In the second edition (first one was "My take on recession"), I would be presenting my views on hedge funds and short selling of P-notes.

A hedge fund is an investment fund, which is open to a limited range of investors that is permitted by regulators to undertake a variety of wider range of investment and pays a performance fee to the investment manager. However,unlike mutual funds, hedge funds typically take long and short positions in assets to lower portfolio risk arising from broad market movements.

A hedge fund may take a long positions in certain stocks, and short positions in ceratin other stocks such that their beta is close to zero.

A beta close to zero means that the portfolio remains unchanged due to broad market movement. Generally, investors take short term position in volatile shares and a long term view in stable counterparts.

Suppose, an investor take long term stand for stcoks of "A" and short term stand for "B".

So, if A increases by 10% and b decreases by 7%, the net profile is 3%. This way investors curb the market movement and try to have a better control over their investment.

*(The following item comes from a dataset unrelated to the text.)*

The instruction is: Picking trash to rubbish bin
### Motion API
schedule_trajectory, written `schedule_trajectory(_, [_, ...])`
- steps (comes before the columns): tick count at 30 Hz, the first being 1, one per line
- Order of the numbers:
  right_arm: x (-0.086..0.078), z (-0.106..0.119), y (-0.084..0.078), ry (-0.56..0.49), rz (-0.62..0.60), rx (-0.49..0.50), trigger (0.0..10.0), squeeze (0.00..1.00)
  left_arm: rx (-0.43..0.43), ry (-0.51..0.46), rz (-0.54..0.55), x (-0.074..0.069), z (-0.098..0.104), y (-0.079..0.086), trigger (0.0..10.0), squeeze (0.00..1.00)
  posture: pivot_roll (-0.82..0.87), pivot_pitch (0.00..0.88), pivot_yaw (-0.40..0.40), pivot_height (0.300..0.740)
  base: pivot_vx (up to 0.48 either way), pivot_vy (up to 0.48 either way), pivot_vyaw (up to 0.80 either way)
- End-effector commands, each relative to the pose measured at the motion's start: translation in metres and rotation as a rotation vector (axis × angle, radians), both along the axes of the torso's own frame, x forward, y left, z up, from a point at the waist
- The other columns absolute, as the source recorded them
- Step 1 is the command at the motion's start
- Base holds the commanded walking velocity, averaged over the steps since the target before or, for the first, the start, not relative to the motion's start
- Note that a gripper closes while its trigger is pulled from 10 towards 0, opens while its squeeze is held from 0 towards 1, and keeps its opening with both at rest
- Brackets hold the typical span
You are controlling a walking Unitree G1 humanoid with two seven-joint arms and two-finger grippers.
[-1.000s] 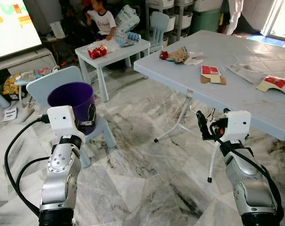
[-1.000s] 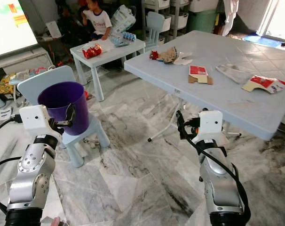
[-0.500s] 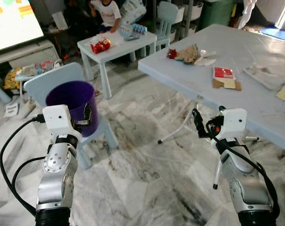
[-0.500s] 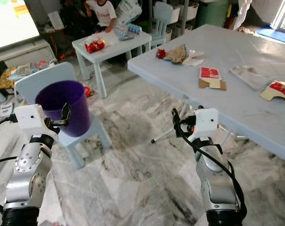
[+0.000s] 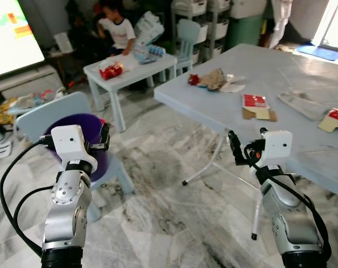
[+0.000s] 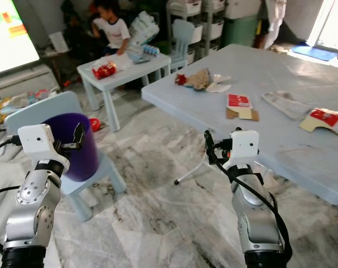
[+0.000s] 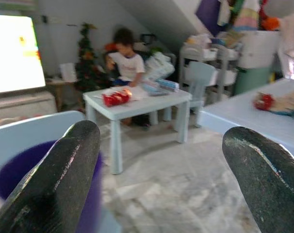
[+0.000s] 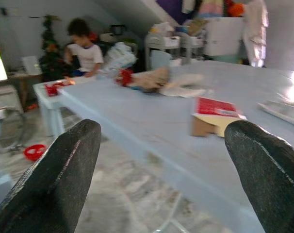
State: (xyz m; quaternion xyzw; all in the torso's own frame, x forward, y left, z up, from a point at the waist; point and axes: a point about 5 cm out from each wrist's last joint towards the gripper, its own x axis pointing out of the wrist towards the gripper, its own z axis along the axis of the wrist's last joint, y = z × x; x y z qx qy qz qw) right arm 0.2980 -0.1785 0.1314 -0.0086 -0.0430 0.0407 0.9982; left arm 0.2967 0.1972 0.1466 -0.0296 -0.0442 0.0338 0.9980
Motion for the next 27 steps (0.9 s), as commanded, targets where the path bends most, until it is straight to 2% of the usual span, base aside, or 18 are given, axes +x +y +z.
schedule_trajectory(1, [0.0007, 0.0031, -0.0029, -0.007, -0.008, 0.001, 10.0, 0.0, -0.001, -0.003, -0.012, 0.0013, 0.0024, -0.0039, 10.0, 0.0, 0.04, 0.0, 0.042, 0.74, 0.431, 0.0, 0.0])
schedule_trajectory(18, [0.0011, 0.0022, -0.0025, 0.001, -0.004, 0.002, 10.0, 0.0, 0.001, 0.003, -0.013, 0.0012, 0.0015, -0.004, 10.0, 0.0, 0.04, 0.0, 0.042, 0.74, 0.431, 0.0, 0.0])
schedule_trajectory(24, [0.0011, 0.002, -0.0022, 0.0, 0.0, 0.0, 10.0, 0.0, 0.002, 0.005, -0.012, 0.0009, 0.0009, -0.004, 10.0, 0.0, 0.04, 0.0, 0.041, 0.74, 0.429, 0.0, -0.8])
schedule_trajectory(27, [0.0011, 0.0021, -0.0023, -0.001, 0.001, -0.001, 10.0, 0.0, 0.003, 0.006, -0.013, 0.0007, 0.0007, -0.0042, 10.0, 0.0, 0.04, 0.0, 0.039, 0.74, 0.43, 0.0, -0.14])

Moving now to the P-notes(participatory notes), the obvious question is what are P-notes, why we use p-notes and what's the impact of P-notes.

As per the SEBI guidelines, foreign institutional investors should be registered with the SEBI, who wish to invest in India. P-notes are the means to bypass this procedure.

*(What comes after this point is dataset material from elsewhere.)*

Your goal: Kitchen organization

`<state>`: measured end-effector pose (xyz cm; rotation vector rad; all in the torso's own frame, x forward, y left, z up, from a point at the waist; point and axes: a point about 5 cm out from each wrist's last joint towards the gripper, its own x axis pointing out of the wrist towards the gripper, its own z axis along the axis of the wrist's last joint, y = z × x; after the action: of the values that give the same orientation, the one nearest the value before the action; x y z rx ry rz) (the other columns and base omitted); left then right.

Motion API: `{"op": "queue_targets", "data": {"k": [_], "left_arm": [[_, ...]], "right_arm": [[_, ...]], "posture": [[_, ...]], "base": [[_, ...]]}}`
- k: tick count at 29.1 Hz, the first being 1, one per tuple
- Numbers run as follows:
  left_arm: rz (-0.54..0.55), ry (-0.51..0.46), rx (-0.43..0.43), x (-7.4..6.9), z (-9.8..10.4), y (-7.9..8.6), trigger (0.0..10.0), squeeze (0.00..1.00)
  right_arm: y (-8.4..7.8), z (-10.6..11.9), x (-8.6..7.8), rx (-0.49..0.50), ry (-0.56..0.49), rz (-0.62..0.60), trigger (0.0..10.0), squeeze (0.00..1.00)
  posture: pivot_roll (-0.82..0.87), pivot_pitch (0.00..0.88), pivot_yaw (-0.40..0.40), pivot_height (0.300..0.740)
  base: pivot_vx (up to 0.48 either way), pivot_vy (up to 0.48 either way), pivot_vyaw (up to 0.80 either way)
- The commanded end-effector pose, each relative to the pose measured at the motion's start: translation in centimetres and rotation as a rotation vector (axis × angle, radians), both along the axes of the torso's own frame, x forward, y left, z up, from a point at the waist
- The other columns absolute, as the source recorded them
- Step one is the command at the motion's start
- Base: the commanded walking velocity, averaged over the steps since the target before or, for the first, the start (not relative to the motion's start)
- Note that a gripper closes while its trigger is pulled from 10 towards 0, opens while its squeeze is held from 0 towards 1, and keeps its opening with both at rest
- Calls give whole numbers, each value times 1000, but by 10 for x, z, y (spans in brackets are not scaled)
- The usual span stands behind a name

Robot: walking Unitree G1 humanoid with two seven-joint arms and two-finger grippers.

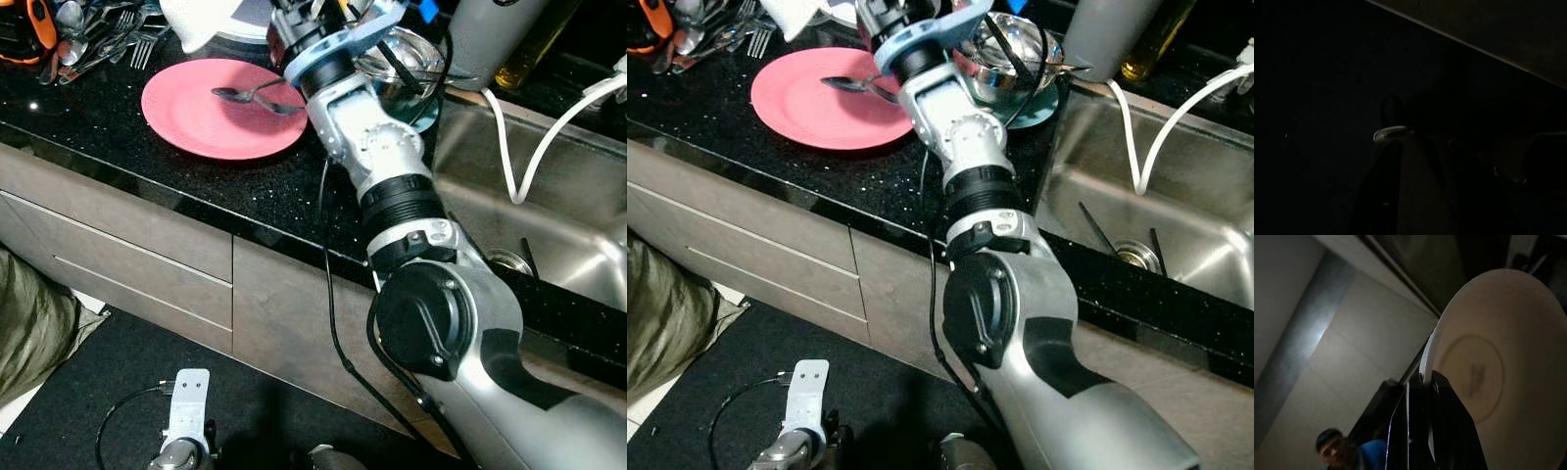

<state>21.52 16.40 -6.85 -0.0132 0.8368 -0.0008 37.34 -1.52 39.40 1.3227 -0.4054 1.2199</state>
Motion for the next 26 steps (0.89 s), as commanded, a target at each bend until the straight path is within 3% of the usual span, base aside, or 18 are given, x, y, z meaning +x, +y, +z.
{"op": "queue_targets", "data": {"k": [1, 8, 13, 16, 18, 20, 22, 26], "left_arm": [[-13, 35, -9, -10, -6, -5, 10000, 0], [-15, 35, -7, -9, -6, -4, 10000, 0], [-15, 35, -7, -9, -6, -5, 10000, 0], [-14, 34, -8, -9, -6, -5, 10000, 0], [-15, 35, -10, -9, -6, -5, 10000, 0], [-15, 35, -10, -9, -6, -5, 10000, 0], [-18, 36, -10, -9, -6, -5, 10000, 0], [-19, 36, -9, -9, -6, -4, 10000, 0]], "right_arm": [[-4, 0, -2, 5, -28, 7, 0, 0], [5, -6, -5, -34, -33, 27, 0, 0], [-1, -6, 1, -77, 1, -63, 0, 0], [-12, -4, 6, -110, 1, -146, 0, 0], [-35, 4, 8, -132, -38, -233, 0, 0], [-39, 5, 8, -133, -44, -242, 0, 0], [-55, 12, 5, -151, -97, -312, 0, 0], [-65, 16, 2, -163, -125, -359, 0, 0]], "posture": [[78, 210, -123, 740], [79, 209, -122, 740], [82, 208, -122, 740], [80, 208, -122, 740], [75, 209, -119, 740], [75, 209, -119, 740], [71, 209, -111, 740], [73, 209, -109, 740]], "base": [[0, 0, 0], [0, 0, 0], [0, 0, 0], [0, 0, -308], [0, 0, -800], [0, 0, -800], [0, 0, -800], [0, 0, -800]]}}
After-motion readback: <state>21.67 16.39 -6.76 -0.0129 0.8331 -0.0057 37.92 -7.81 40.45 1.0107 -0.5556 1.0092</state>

FII's who are registered with SEBI, provides access to other investors , to the Indian market who are not registered by issueing them P-notes, on the basis of stock purchased and look for all the transaction details. It's not mandatory for these FII's to disclose the name of the client unless specifically asked by SEBI for audit purpose. Hedge funds are used to issue P-notes by borrowing money from western market and invest in emerging markets.

Earlier govt. has encouraged P-notes, as it increases foreign investment but soon the market tends to be driven more by these big FII's which account for more than 35% of the investment.

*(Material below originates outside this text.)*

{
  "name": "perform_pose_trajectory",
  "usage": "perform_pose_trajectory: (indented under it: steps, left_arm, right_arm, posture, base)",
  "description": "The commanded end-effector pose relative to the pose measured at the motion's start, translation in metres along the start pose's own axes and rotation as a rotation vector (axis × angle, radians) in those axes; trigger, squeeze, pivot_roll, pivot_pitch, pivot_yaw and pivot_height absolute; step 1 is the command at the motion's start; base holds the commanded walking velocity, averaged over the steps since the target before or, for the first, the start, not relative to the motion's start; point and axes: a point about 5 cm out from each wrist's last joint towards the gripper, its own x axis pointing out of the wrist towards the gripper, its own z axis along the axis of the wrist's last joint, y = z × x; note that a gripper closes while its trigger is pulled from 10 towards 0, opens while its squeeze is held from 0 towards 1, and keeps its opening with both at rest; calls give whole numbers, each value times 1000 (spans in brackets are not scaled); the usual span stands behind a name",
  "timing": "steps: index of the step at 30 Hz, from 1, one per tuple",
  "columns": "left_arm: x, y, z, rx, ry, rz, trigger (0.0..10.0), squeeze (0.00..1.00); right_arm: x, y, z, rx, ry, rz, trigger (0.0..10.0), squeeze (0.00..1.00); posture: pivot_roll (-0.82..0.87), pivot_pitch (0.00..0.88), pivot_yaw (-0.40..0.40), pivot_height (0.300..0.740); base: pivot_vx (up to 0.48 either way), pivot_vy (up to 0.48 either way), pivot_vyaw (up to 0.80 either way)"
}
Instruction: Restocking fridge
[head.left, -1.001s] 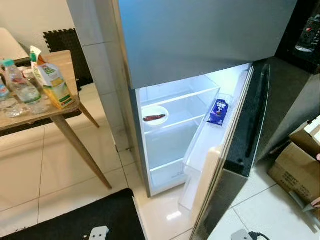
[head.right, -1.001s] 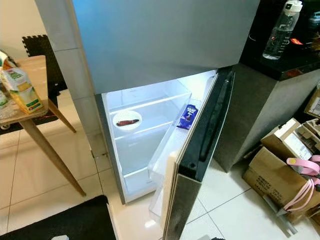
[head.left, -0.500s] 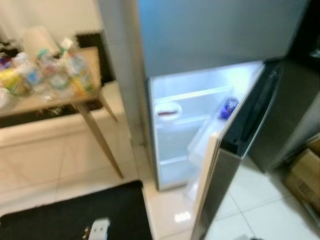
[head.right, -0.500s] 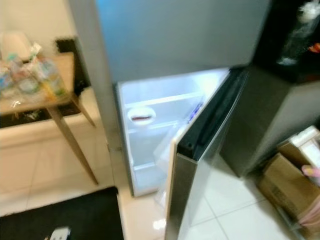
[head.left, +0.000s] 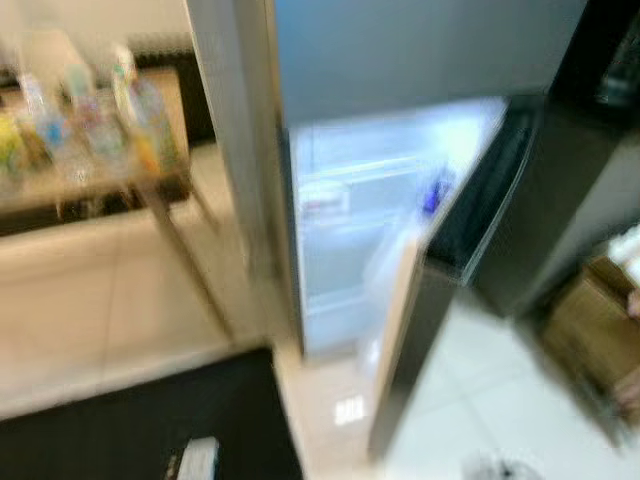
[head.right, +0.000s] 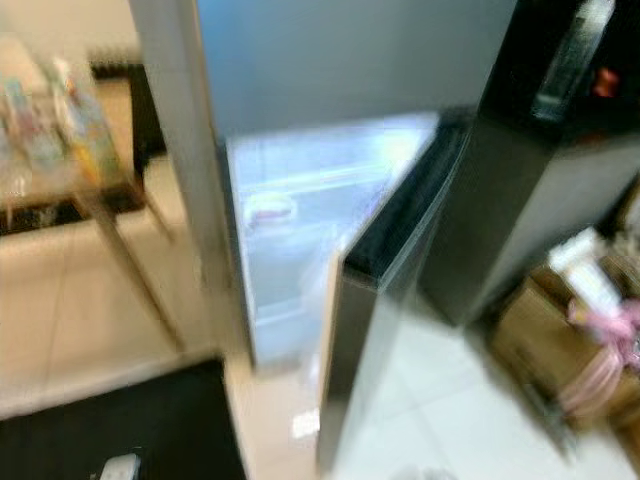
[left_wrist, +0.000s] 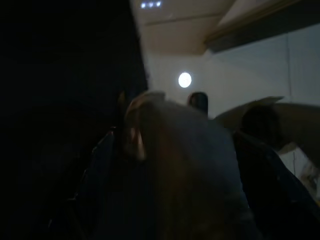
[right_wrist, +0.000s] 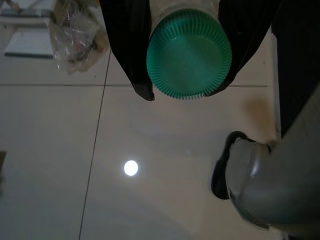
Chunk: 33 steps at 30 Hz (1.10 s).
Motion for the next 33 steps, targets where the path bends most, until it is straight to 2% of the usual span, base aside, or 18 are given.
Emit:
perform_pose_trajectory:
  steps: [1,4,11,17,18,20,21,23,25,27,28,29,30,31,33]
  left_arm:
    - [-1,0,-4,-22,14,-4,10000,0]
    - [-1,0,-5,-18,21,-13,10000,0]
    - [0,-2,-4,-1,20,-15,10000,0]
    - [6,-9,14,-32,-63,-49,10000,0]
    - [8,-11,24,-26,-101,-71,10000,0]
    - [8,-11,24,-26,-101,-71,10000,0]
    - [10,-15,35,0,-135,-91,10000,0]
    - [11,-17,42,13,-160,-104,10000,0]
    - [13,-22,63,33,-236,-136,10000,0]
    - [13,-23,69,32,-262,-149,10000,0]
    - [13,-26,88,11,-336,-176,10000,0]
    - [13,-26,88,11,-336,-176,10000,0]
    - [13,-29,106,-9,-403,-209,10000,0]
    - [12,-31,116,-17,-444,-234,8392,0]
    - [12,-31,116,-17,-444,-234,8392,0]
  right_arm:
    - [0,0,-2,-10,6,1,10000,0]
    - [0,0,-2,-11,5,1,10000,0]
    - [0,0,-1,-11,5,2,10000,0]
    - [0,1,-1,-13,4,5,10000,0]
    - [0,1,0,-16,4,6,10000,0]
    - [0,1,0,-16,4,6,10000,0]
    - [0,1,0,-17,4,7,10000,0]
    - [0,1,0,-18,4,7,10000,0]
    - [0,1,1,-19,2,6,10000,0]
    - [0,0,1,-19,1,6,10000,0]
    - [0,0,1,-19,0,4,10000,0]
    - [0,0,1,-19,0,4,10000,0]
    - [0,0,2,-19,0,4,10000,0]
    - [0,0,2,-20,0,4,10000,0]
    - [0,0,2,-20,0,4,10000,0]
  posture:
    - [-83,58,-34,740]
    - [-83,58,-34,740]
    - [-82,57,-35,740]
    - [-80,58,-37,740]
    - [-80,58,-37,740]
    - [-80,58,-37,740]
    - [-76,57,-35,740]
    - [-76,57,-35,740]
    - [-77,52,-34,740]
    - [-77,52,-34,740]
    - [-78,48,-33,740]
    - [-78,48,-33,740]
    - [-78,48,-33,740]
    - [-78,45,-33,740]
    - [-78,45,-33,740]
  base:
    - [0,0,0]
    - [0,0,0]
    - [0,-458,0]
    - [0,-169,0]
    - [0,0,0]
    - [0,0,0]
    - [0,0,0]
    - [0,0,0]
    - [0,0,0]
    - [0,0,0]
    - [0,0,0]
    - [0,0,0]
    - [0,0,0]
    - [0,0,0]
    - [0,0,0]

Few things which concered Indian Govt. lately

1. Indian regulators are not very happy about participatory notes because they have no way to know who owns the underlying securities. Regulators fear that hedge funds acting through participatory notes will cause economic volatility in India's exchanges.

2. It's been suspected that terrorist outfits are investing and regulating the markets for raising funds.

3. Moreover, comptetors are buying the shares of ech other company behind the doors to have better control over the management.

4. To provide confidence and security to the small investors from highly volatile market.



Another question arisis, why the govt. has initially opted for allowing trading through P-notes.

Well, the answer lies if we go back in time. I remember, when I was a kid, it was a breaking news in doordarshan that India has 1billion$ of foreign reserves. Now,that was time when Indian economy was not so open and there were lots of restrictions. Before NDA govt came to rule, economic reforms had started taking place but it's a little known fact that India was borrowing short term loans from other countries and was once on the edge of being getting defaulter.

That was the time, when India required NRI's and foreign investment and provided them means to bypass these procedures and remain anonymous also.
However, lately this became a headache, as large scams started taking place under cover of these notes.
These FII's injected air into the ballon and when it's get bigger and bigger, they take away their prize leaving small investors bleeding.

To summarize, P-notes are used to increase hassle free foreign investment but it could back fire, if we loose control over its uasge and could also make your market highly volatile to the other global markets.